OK I see your point about under-documented languages now. Indeed the compilation of G2P maps to be used with the segments backend is a promising application of that tool. I'm not competent in linguistics (more in TTS or speech modeling) so I didn't get your point at the first time. So... at the end of the Statement of Need section I added few words on that point, along with 2 of your references, and one from my lab on the phonetic analysis of a Tsimane corpus (Cristia, 2020). Still... I don't want to go deep into details because the paper is not about methodology, or comparing the accuracy of one method over another, this is just about introducing the software and its functionalities. Actually I don't know which approach is the better for which use case, I'm just offering another tool to the community.

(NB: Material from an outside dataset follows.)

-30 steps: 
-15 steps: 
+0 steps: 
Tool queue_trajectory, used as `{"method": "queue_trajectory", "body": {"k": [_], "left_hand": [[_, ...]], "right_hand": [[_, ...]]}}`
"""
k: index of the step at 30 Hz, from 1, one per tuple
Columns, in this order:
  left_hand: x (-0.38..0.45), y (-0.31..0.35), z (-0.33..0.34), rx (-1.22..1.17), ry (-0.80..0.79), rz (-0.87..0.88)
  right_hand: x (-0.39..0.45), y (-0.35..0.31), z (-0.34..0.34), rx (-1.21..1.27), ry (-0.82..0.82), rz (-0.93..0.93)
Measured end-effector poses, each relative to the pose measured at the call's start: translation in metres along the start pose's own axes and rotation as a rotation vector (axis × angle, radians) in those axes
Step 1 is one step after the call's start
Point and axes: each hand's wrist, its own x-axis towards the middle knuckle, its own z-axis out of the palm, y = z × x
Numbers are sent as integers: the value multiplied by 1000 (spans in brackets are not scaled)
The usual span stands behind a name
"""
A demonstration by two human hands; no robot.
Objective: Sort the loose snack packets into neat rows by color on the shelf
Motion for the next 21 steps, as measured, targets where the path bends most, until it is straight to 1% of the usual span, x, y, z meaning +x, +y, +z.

About the G2P training in MFA, it still requires a non-exhaustive lexicon as input and is used to bootstrap the lexicon with missing words. There are also deep learning models (that one for instance) doing G2P. This is a bit different from the phonemizer. Actually trained models could be integrated as new backends.

mmmaat commented 2 years ago

Changes here.

chrisbrickhouse commented 2 years ago

Sorry for the delay! I missed the notification during holiday travel, but LGTM. There's no need to go deep into details, and even just making clear that it's another potential tool is helpful. The wonderful thing about peer review is that we all get to learn from each other. The changes you made look great, and thanks for the conversation and your patience!

mmmaat commented 2 years ago

Don't worry for the delay, and thanks again for reviewing this paper. You put me in a direction I didn't expect and paved the way to new applications for that tool, that was interesting!